In October 2021, Ido Hoorvitch1 of CyberArk walked around his neighborhood and sniffed information from 5,000 thousand Wi-Fi networks. He took this data back to his office and, using hashcat and other software, was able to calculate the password for 70 percent of the Wi-Fi networks. He abused a relatively new Wi-Fi attack on WPA2 Personal. The attack is based on recording the SSID, the hash of the PMKID, the MAC address of the router and the MAC address of a router client. A PMKID is used for roaming between Access Points. If you have a single router, there is no need for a PMKID, yet it was often present. The cracked passwords were often just numbers or just lower case letters. The lesson to be learned is that longer passwords and varied passwords are more resistant to this brute force attack. He did not say if it the attack will work on WPA2 Enterprise or WPA3. He offered no advice on determining if your router is broadcasting a PMKID. See also 70% of Wi-Fi networks are easy to hack - how to protect yourself by Paul Wagenseil.
To get a feel for how bad guys crack Wi-Fi passwords, see How I cracked my neighbors WiFi password without breaking a sweat by Dan Goodin (August 2012). Even back in 2012, guessing every possible 8-character password was a do-able thing. One eight-character password was hard to guess because it was a lower-case letter, followed two numbers, followed by five more lower-case letters with no discernible pattern. That is, it didn't spell any word either forwards or backwards. Resisting the temptation to use a human-readable word made the guessing much harder.
kyPeQ3!khx (Too short and can't remember it)
DBF9fkhu28FF!ca4$cc5C1795ecc (can't remember it)
Dandelion (Never use a word in the dictionary)
Denver2012 (It is likely that someone else has used this before)
Yankee fan? 22New22York22Yankees22
Like red tulips? icansee789redTULIPS
Are you rich? myassistantchosethisoverlyLONGpassword
Like math? 6====ahalfdozen
Like golf? icandriveagolfball300INCHES
Like Disney? mickey.mouse.is.THE.best
Like Shakespeare? tobeornottobe->THATisthe?
From New York City? the-BIG-apple-rules!
From Boston? Yuck-The-Fankees!
Like XKCD comics? BatteryHorseStaple.etc.etc.etc.
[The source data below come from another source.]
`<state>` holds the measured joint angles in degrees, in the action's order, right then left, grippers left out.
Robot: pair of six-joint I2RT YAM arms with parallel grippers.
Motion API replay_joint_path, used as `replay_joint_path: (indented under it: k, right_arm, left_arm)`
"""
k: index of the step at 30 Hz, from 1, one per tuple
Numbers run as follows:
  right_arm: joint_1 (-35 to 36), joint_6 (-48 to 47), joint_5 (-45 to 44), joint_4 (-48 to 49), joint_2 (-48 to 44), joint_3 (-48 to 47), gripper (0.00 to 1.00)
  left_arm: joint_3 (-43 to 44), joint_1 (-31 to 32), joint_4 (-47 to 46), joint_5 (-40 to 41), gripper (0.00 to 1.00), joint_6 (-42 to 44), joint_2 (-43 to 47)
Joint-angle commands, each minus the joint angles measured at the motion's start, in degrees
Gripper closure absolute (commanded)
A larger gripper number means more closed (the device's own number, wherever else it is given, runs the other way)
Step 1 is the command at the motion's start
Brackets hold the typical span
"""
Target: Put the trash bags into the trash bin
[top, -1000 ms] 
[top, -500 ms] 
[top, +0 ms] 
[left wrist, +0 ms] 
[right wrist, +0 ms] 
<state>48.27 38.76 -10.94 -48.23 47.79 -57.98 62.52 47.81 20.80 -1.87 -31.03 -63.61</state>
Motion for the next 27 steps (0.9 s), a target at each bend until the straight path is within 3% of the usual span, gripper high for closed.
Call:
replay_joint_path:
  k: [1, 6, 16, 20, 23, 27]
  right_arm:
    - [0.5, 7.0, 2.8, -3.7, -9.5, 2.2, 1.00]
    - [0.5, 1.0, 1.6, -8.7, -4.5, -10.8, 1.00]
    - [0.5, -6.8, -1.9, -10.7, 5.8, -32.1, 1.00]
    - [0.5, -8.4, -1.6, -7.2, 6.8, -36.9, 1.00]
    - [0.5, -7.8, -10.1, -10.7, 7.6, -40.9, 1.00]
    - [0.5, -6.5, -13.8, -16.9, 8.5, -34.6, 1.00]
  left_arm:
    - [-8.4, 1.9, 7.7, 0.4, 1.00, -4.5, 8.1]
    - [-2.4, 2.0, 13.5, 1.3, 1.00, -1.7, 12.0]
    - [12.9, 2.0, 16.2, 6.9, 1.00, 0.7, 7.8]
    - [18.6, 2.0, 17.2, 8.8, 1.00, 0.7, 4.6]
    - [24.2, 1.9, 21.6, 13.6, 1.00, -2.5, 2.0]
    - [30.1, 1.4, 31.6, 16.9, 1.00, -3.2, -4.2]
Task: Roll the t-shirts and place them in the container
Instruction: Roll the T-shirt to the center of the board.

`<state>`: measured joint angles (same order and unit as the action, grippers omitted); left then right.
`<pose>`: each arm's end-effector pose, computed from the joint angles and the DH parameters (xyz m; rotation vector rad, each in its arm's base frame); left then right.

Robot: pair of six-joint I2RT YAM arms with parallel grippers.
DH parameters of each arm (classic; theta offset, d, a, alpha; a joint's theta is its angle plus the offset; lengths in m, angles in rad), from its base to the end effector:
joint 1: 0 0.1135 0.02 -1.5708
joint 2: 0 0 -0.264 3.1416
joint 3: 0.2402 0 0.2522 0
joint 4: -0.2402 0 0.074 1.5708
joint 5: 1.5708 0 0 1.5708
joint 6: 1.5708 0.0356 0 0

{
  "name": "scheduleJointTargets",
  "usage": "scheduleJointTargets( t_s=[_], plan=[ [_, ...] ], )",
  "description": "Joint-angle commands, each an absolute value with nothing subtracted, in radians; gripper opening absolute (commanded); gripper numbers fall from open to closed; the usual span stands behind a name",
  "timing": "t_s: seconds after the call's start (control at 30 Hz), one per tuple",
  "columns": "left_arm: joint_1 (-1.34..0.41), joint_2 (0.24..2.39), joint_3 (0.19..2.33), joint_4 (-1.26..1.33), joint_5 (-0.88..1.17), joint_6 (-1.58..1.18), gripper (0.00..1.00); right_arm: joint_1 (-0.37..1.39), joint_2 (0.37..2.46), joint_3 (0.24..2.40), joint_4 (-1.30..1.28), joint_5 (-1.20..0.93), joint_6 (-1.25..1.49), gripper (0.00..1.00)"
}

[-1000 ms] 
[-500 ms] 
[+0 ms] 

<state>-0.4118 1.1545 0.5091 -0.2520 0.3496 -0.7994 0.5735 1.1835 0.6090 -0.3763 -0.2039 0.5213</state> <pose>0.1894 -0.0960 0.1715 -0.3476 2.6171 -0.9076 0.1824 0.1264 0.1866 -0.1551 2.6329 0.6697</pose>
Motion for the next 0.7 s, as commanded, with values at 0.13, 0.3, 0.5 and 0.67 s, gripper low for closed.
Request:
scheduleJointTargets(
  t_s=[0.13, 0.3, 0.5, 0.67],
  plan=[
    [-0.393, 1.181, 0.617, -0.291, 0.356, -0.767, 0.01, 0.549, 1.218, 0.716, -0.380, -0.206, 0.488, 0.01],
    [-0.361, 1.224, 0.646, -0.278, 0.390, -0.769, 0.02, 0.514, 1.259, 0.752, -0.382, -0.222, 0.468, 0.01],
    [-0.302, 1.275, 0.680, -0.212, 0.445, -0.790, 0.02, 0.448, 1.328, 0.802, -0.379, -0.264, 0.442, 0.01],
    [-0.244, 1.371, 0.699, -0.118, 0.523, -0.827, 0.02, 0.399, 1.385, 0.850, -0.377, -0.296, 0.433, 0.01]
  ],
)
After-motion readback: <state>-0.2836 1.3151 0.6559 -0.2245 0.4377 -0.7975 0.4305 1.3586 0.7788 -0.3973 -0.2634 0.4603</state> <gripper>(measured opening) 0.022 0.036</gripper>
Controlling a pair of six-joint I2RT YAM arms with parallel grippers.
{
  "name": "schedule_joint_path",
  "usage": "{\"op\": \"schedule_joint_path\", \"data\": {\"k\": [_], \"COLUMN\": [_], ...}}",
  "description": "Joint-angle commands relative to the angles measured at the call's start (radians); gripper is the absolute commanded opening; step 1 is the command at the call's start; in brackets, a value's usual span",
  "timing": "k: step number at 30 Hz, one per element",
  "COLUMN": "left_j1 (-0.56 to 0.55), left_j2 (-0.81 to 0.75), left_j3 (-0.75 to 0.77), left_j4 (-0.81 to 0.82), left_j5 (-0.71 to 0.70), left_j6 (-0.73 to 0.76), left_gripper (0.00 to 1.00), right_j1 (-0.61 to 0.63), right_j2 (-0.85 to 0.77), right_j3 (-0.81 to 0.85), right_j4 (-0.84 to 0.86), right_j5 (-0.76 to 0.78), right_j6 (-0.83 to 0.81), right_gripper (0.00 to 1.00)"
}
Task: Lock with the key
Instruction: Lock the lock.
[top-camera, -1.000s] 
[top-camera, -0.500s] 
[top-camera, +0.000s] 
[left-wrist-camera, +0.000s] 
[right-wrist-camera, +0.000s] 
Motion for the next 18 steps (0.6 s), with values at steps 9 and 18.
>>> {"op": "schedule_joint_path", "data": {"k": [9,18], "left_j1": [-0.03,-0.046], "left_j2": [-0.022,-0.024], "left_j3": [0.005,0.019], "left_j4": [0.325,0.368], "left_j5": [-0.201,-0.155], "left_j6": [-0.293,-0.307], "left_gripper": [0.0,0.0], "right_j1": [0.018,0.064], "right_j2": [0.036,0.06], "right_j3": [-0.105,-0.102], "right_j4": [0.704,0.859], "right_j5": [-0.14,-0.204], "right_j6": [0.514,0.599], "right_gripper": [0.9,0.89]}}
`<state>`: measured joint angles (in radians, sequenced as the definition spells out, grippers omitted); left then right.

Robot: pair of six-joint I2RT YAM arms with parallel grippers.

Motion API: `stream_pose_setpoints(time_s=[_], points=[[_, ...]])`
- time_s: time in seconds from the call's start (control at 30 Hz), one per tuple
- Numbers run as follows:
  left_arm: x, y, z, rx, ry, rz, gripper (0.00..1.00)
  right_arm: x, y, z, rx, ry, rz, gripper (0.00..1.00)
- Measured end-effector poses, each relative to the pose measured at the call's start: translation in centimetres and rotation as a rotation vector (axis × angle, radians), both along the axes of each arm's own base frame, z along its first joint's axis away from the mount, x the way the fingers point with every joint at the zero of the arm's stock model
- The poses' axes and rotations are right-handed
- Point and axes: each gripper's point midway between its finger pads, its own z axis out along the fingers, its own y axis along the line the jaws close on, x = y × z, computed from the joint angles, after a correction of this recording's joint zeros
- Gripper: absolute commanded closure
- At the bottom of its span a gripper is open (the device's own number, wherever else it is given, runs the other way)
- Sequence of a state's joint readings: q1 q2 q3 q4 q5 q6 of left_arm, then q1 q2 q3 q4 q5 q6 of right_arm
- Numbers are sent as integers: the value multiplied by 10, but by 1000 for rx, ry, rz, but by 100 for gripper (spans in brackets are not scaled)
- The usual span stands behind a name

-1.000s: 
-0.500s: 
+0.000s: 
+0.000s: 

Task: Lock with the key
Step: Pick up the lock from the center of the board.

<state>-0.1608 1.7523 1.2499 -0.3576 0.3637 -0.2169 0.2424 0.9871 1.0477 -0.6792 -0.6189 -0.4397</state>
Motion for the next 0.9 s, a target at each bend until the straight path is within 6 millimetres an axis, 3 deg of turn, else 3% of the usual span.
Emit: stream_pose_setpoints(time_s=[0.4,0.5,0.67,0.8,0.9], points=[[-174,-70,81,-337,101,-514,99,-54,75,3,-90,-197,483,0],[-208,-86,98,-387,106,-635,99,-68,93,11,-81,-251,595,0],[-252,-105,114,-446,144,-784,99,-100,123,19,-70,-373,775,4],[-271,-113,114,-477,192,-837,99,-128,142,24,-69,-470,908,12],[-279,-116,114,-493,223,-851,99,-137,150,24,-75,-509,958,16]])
Like to remember a date/place? Denver///2019///
Like your iPhone? IOSiscoolerthanandroidhahaha
Like being a smartass? >>>this.is.my.password<<<
See a funny tweet by Dan Edwards about needing to buy a drink at a bar before learning the Wi-Fi password.
In April 2018, New York Yankee manager, Aaron Boone, was being interviewed after a game at Fenway Park against the Boston Red Sox when the camera showed a bulletin board on the wall next to him. On the bulletin board was the Wi-Fi network name ("clubhouse") and password. This got attention because of the miserably insecure password: "baseball" The Red Sox could hardly have chosen a worse password. The team took it well, however, tweeting "Guess we need a new WiFi password". See The Red Sox clubhouse's Wi-Fi password does not rank high for creativity. And the SSID was likely attracting the attention of the many techies that are Red Sox fans.
As for storing the password(s), I suggest writing down both the Wi-Fi network names and passwords on a piece of paper and taping it to the router, face down. Or, keep it next to the router so as not to block any ventilation holes. The point being, to have it at the ready when needed in a place that couldn't be any easier to remember. You may also want to write down the router IP address, userid and password.
Note: The Ubiquiti AmpliFi mesh router defaults to using the same password for both Wi-Fi and administering the router. Chances are other routers do this too. It is a very bad idea. Each function should have its own password.